Norma Jeane became increasingly vexed when Marilyn managed to make her come back down. Back to that depressing bedroom in Brentwood where hardly anyone ever seemed to visit except her therapist and the hired help. At least there was Maf, the white terrier Sinatra had given her and that she had decided to call Maf as a tongue-in-cheek homage to Frank’s supposed ties to the mafia. Yet even Maf looked depressed and lonely roaming aimlessly among that Spanish-inspired decor. If Maf couldn’t stand to be around Marilyn, how could Norma Jeane?

So it was that one day, Norma Jeane finally decided she wasn’t coming back to resuscitate her Barbiturate Barbie self.

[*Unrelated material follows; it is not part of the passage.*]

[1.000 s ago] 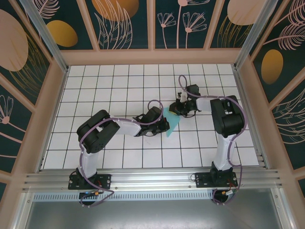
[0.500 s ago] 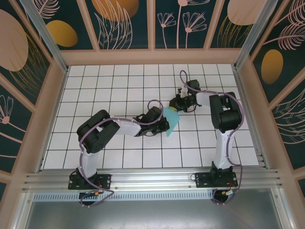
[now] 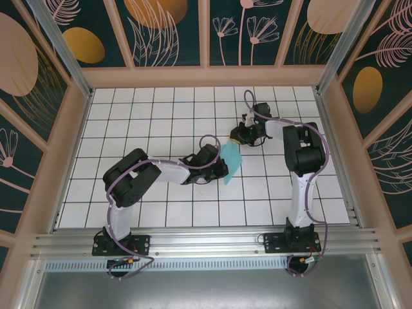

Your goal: Fold a paper plane with a square sheet of paper (pick it up from the middle)

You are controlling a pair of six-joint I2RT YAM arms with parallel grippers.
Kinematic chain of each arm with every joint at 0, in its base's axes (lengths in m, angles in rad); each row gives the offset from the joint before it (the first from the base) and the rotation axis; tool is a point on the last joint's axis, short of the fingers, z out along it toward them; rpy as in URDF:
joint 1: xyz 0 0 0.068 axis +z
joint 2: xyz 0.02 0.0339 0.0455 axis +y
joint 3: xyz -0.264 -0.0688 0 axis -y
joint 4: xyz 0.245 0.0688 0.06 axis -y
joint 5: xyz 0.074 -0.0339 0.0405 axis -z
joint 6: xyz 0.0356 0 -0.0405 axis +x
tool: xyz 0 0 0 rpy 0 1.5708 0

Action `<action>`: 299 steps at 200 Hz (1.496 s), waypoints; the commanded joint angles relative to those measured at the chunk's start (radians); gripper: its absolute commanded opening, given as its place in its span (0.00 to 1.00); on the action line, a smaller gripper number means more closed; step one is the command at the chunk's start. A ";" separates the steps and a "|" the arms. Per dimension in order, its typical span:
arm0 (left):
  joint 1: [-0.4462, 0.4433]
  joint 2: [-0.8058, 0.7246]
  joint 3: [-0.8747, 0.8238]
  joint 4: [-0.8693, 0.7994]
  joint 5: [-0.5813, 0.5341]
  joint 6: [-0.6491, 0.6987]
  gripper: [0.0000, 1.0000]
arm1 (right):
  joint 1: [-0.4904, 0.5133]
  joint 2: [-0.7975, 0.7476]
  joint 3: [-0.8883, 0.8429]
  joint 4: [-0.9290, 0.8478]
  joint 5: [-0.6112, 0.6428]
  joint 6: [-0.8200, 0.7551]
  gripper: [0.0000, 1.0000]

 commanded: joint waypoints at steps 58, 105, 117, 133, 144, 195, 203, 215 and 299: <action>-0.005 -0.069 -0.129 -0.340 0.002 0.176 0.00 | -0.019 -0.356 -0.261 0.111 0.018 -0.008 0.15; -0.005 -0.111 -0.168 -0.342 0.054 0.228 0.00 | 0.080 -0.472 -0.481 0.208 0.024 0.054 0.01; -0.005 -0.111 -0.179 -0.335 0.060 0.228 0.00 | 0.113 -0.467 -0.496 0.219 0.038 0.066 0.00; -0.006 -0.107 -0.184 -0.330 0.067 0.230 0.00 | 0.150 -0.453 -0.505 0.248 0.046 0.083 0.00; -0.004 -0.103 -0.182 -0.331 0.072 0.233 0.00 | 0.170 -0.436 -0.505 0.258 0.054 0.094 0.00; -0.004 -0.083 -0.173 -0.336 0.082 0.238 0.00 | 0.196 -0.324 -0.478 0.272 0.101 0.085 0.00; -0.005 -0.083 -0.176 -0.336 0.081 0.238 0.00 | 0.196 -0.306 -0.477 0.280 0.103 0.080 0.00; -0.005 -0.083 -0.182 -0.336 0.079 0.237 0.00 | 0.193 -0.278 -0.464 0.269 0.114 0.072 0.00; -0.005 -0.073 -0.211 -0.359 0.062 0.248 0.00 | 0.110 -0.212 -0.356 0.195 0.183 0.013 0.02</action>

She would rather stay afloat, away from the husk that was always bumming her out. What she failed to realize in not returning was that it meant Marilyn was coming up above, to join her in an eternal union between the body and the mind at last. That’s when Norma Jeane decided she ought to ask God, played by Louis B. Mayer (as Darryl Zanuck was playing Satan down below), for a separate supply of barbiturates of her own. Because Marilyn was bogarting it all, obviously. Could the two selves learn to coexist collaboratively? Of course, assured Norma Jeane, provided she could white herself out with just as much ease as Marilyn did with those beauteous Bs. It was this they could agree upon with one another. That and, of course, that Jackie was a frigid bitch.